Here’s a video of everything you can see on the upper trail from Potato River Falls all the way to Willard Falls. I believe this is my longest video produced to date, and it took a very long time to edit everything together. All told, I think I captured over 200GB of data on today’s trip alone so I’m sure you can understand how tedious it was sorting through things. I hope you enjoy! [UAV Info & Disclaimer – follow the rules!]
Here is the hiking loop that I traveled today. You can see where I first went down the stairs/cliff at the Potato Falls Upper section, where I stepped out close to the cliffs edge downstream of Willard Falls Lower, and then how I went all the way to the end and visited Willard Falls before heading back to the parking area.
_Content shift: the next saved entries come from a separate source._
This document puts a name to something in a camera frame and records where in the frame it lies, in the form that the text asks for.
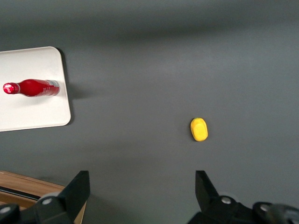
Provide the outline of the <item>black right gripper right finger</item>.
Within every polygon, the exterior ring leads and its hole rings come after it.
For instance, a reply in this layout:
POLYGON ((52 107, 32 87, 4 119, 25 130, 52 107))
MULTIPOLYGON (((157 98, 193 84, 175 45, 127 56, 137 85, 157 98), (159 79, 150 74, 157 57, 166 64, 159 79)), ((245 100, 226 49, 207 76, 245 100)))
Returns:
POLYGON ((274 204, 257 202, 252 208, 234 198, 219 195, 205 171, 195 173, 195 195, 200 207, 190 224, 279 224, 274 204))

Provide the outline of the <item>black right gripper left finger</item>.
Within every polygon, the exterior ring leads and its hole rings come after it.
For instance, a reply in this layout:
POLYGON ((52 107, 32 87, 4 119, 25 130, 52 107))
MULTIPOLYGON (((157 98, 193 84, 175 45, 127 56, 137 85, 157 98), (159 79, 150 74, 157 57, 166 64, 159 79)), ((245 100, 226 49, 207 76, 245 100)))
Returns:
POLYGON ((44 195, 31 207, 0 206, 2 224, 73 224, 90 195, 88 171, 80 171, 58 195, 44 195))

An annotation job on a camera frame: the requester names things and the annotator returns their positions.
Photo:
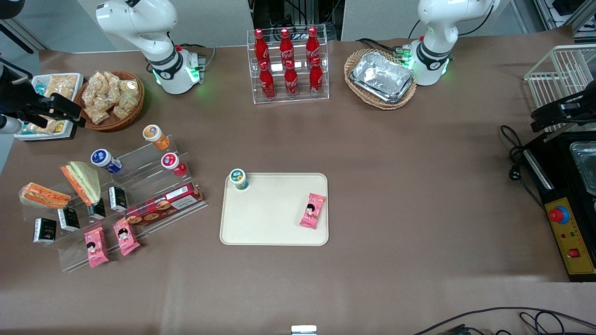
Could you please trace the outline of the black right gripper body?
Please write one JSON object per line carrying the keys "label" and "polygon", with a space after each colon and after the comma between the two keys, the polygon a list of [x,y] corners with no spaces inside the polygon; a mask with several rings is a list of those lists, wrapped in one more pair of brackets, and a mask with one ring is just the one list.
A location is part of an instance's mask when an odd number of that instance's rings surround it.
{"label": "black right gripper body", "polygon": [[7,65],[1,66],[0,110],[1,114],[17,119],[39,116],[36,103],[39,95],[31,85],[30,74],[20,74]]}

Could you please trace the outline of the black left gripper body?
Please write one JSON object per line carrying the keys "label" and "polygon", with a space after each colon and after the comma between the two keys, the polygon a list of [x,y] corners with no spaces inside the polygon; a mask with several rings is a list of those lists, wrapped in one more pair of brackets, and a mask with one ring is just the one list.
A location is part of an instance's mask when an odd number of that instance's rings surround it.
{"label": "black left gripper body", "polygon": [[594,91],[582,91],[558,101],[560,118],[558,123],[594,123],[596,94]]}

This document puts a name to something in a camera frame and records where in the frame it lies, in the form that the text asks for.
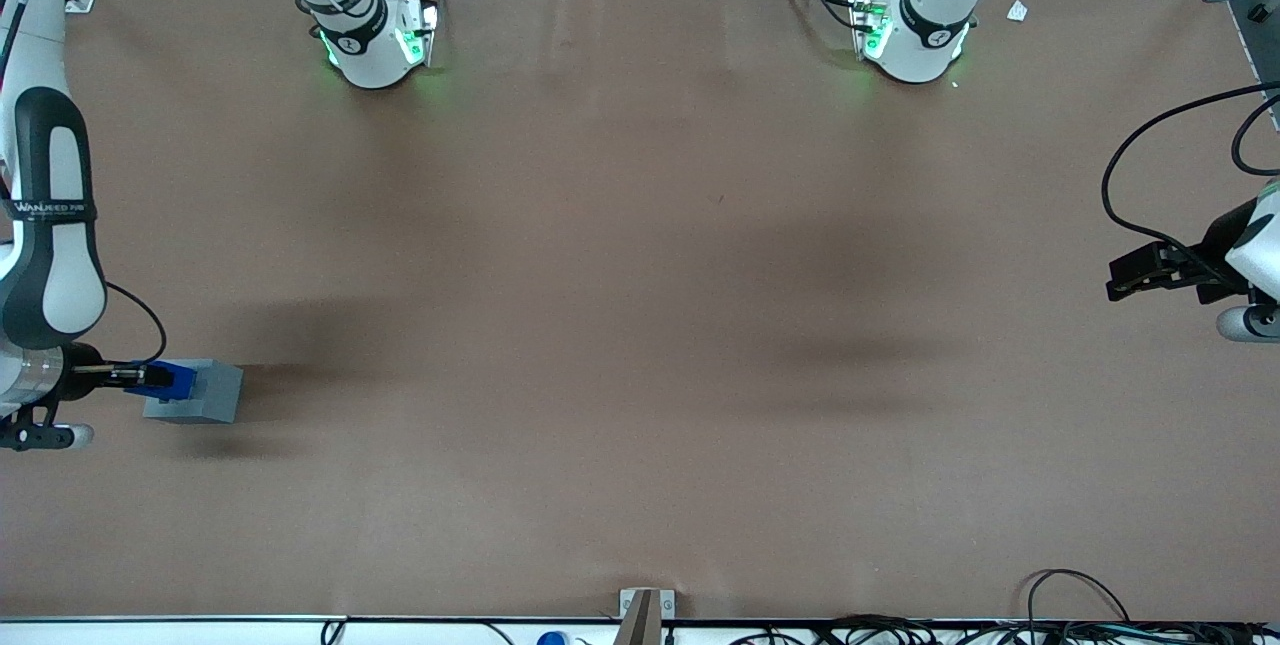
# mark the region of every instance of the white paper scrap
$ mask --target white paper scrap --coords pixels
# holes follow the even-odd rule
[[[1009,8],[1009,19],[1014,22],[1027,20],[1027,6],[1023,1],[1014,1],[1014,6]]]

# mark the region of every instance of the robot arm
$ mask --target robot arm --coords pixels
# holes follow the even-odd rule
[[[106,303],[97,259],[88,132],[63,65],[65,4],[0,3],[0,448],[87,445],[87,426],[54,422],[59,403],[96,386],[173,385],[163,363],[110,363],[77,338]],[[352,84],[383,88],[426,61],[434,8],[419,0],[302,0],[330,61]],[[37,412],[44,412],[37,417]]]
[[[436,24],[420,0],[301,0],[320,26],[329,63],[358,88],[387,88],[425,65]]]
[[[904,83],[928,83],[960,58],[978,0],[868,0],[855,22],[868,33],[854,44],[865,60]]]

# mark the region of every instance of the gray block
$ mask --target gray block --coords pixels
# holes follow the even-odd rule
[[[186,401],[160,401],[147,398],[142,417],[173,422],[174,425],[201,425],[236,422],[241,383],[244,371],[218,361],[164,361],[179,363],[196,371],[196,384]]]

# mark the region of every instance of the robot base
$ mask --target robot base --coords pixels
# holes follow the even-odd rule
[[[855,26],[872,27],[870,33],[854,31],[854,51],[861,60],[873,61],[884,74],[904,83],[928,83],[947,70],[960,58],[969,26],[941,49],[928,49],[919,35],[904,24],[901,0],[851,0],[850,17]]]
[[[344,38],[330,44],[324,33],[320,40],[329,51],[329,63],[357,88],[380,90],[399,83],[415,67],[430,67],[439,8],[421,0],[385,0],[387,24],[365,49],[356,52]]]

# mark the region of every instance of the brown table surface
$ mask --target brown table surface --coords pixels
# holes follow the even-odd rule
[[[1280,349],[1103,291],[1144,243],[1098,203],[1112,148],[1253,81],[1225,4],[984,0],[905,86],[801,0],[448,0],[438,68],[362,93],[289,1],[73,22],[106,273],[246,392],[229,427],[95,394],[64,408],[91,449],[0,453],[4,614],[653,584],[687,616],[1012,616],[1074,567],[1139,618],[1275,617]],[[1261,187],[1228,157],[1254,104],[1143,139],[1117,207],[1197,241]],[[154,335],[113,302],[86,340]],[[1066,582],[1041,613],[1110,614]]]
Markers for the camping area and some of the roads/paths can also be seen.
Total distance was just over 2 miles. Had I remembered to bring my water shoes this would have been much, much longer. Having the drone also saves a ton of time. Beyond that it isn’t a difficult hike regarding distance or elevation – if you take your time on the steep and slippery sections it isn’t very hard.
In addition to my normal hiking details, I want to share a map giving approximate locations for all of the different waterfall features to help clarify the specifics. This is a pretty quick-and-dirty screenshot of Google Earth/Maps that shows the satellite view. Numbers identify the features as follows: 1 = Potato River Falls (main falls); 2 = Potato River Upper Falls; 3 = Willard Falls Lower; 4 = Willard Rapids; and 5 = Willard Falls.